Lent - what are your thoughts?


  1. As a Catholic, I love this post. And thanks for the lenten ideas - I've used my kids as an excuse to NOT go to church regularly for too long. It's time to start making it a habit again...

  2. I'm not Catholic, so I don't know if I'm allowed a big opinion on this, but it really bothers me when people use a religious time as a diet or social experiment. Good for you for recognizing that and doing what feels right for you!

  3. I love this, I wasn't raised Catholic but joined the Catholic Church before my hubby and I were married. I loved going but life has somehow gotten in the way and we rarely go anymore. I sometimes feel guilty about not giving something up, but then I realize that like you said, its not really about God. For most Catholics, whatever they give up for lent is either for themselves or a mindless challenge. I don't get how not eating candy will bring my closer to God.

    My hubby was raised pretty strict Catholic, we used to try to at least avoid meat on Fridays - but again, we have moved away from that. We are "bad Catholics" but we are sort of okay with it. For us, our religion/spirituality isn't determined by the church.

    1. I love the fact that your religion/ spirituality is not determined by the church. I have given up on the whole concept of "church" too many hyypocrites hide behind religion and like to tell me what I am doing wrong but not look at them selves.

  4. You make excellent points about Lent! I am guilty of having given up Diet Coke one year, and drive-throughs another! I wasn't raised Catholic but converted 10 years ago, and since my kids are old enough to "get it" and are encouraged to give something up by their Catholic school teachers, I decided last year I would no longer give things up. And while I get the concept and purpose of sacrifice, for me - it was always all about me. So now I do something extra to improve my relationship with God during Lent...attend a daily Mass each week, spend an hour in adoration, etc. I think it does a better job of teaching my kids that the real goal is to grow closer to Christ in the weeks before Easter.

  5. I ran across an interesting idea for Lent the other day here: Skip down to "40 Days, 40 Vegetables."

  6. You know I'm giving up sweets (which is more for me), but we're also committing to going to church. I'm usually a C.E.O. Catholic these days, you know Christmas and Easter Only. We really need to be better. We may even drop by the fish fry one Friday.

  7. I like the challenge of giving something up... so I engage in Lenten denial of self only for that reason and no greater religious purpose. I'm not particularly "religious" anymore but in my church we always talked about Lent as more a time to reflect on your relationship with God rather than giving something up.

    Anyhow, even though I am engaging in my own "Lenten challenge" I love this entry and the true notion that anytime is a good time to do something for yourself!

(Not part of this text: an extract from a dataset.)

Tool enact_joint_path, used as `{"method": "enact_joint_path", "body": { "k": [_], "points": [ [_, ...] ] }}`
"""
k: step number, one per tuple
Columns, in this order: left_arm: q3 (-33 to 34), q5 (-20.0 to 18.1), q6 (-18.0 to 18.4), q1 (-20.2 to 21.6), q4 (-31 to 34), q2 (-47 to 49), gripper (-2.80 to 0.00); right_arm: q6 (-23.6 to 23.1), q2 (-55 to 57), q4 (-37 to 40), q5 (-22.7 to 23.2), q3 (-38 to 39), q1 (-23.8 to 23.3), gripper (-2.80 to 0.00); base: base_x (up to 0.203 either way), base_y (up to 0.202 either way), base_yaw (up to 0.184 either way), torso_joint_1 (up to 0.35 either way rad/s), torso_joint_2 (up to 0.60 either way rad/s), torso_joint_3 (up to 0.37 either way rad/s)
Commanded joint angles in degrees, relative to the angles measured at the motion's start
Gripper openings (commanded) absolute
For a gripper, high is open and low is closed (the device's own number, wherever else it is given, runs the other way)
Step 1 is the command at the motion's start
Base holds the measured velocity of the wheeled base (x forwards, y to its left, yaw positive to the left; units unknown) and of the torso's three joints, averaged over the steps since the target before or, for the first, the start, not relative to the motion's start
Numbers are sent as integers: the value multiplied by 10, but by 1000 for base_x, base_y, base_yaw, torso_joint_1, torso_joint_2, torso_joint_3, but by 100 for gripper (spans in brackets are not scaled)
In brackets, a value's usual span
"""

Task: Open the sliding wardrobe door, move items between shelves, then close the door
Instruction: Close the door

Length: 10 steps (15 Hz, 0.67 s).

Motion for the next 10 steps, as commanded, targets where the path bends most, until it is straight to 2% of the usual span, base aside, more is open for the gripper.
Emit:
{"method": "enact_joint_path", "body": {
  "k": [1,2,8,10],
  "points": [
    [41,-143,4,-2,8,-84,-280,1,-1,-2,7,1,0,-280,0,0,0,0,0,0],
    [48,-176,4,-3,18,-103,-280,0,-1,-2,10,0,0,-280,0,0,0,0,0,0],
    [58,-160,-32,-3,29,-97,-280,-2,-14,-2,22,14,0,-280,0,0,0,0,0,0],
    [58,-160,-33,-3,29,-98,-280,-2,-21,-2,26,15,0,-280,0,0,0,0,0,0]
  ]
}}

  8. Most people don't know that 40 days doesn't include Sundays. So you are allowed to give up something for lent everyday except the sabbath.

    I'm a catholic, and I never give up anything for lent. In fact, I think the art of giving over the course of forty days is far better than giving up a type of food or drink. I don't go to church either. That doesn't make me a bad catholic neither is abstaining from lent.

    What I intend to engage in is random acts of kindness over this period - and be kind to myself, too by getting my act together on my running and exercise schedule.

    Love your blog :)

  9. I grew up Lutheran and we didn't give anything up for Lent. Before I married my husband I converted to Catholicism but I'm pulling the pregnancy clause this year and not giving anything up.